The Corner

‘Women Matter More Than Fetuses’

Rebecca Traister is pregnant. She just passed the 24-week mark. Congratulations are in order. And she is looking forward to having a second child. But Traister is also a bit wistful that the window has closed on her ability to get an abortion easily. In a piece titled, “Let’s Just Say It: Women Matter More Than Fetuses Do” she writes:

One Monday this September, I woke to the realization that I was officially in abortion overtime. I had entered my twenty-fourth week of pregnancy, which is the point when abortion (except in the most vanishingly rare of medical circumstances) ceases to be a legal option in the state of New York.

I have no desire to have an abortion. I am carrying a baby my husband and I conceived on purpose and whom we can’t wait to raise alongside our older daughter. Yet on that morning, I was acutely aware of having lost one of the most important tools available to women: the ability to exert control over what’s going on inside my uterus.

During both of my pregnancies, I have monitored the weeks available for legal abortion with the same precision that I used to keep track of when to get the nuchal screening, the amnio, the gestational diabetes test. To me, abortion belongs to the same category as the early Cesarean I will need to undergo because of previous surgeries. That is to say, it is a crucial medical option, a cornerstone in women’s reproductive health care. And during pregnancy, should some medical, economic, or emotional circumstance have caused my fate to be weighed against that of my baby, I believe that my rights, my health, my consciousness, and my obligations to others—including to my toddler daughter—outweigh the rights of the unborn human inside me.

And so on. The rest of the piece is mostly a familiar liberal retelling of the story of abortion rights.

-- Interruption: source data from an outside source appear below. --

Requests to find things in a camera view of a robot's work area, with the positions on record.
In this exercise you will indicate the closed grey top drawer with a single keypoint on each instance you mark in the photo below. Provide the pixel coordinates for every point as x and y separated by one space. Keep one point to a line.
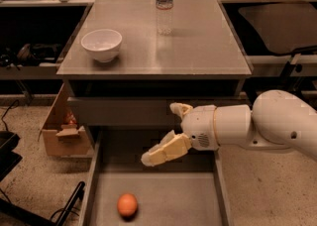
118 112

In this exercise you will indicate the open grey middle drawer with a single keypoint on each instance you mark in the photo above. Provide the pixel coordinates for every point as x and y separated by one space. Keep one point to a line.
190 191

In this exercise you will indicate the black headphones on shelf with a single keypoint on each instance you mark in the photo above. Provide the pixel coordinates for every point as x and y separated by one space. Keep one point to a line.
30 55

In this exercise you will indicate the grey drawer cabinet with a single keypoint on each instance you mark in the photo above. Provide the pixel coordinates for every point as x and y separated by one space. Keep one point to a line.
200 58

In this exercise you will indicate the white ceramic bowl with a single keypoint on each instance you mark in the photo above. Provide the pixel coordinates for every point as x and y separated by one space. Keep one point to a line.
102 45

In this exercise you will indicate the black chair seat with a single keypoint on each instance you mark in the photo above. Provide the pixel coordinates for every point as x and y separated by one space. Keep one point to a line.
285 28

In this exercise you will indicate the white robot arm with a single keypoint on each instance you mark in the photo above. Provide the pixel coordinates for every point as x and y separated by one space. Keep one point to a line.
277 121

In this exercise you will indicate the cardboard box on floor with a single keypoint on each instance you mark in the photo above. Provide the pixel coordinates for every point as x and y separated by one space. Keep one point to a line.
62 134

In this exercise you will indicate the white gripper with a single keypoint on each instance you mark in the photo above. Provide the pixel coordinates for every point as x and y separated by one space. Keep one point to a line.
199 126

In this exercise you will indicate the orange fruit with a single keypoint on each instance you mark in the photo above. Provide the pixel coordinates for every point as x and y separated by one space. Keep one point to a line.
127 205

I know it’s often unfair to hold headlines against authors, but this piece seems to line up pretty well with the headline. My objection isn’t necessarily to the notion that “women matter more than fetuses.” It seems to me that pro-lifers include the “life of the mother” exception for this very reason. So the pro-life view isn’t that fetuses matter more than women, it’s that fetuses simply matter. How much they matter — and when they should matter — is a topic worthy of discussion and debate. But in Traister’s account there can be no balancing here at all, no recognition that a fetus, even a late term one, has claims that can ever outweigh the mother’s “consciousness” or “economic” or “emotional circumstances.” To compare abortion to a diabetes test is to say that the fetus counts for absolutely nothing morally even after the 24-week mark. I am not a doctrinaire pro-lifer, but I find the pro-abortion view that fetuses are mere uterine contents until they are alive outside the womb to be morally tone deaf, utterly unpersuasive, and ideologically far more extreme than the pro-life view.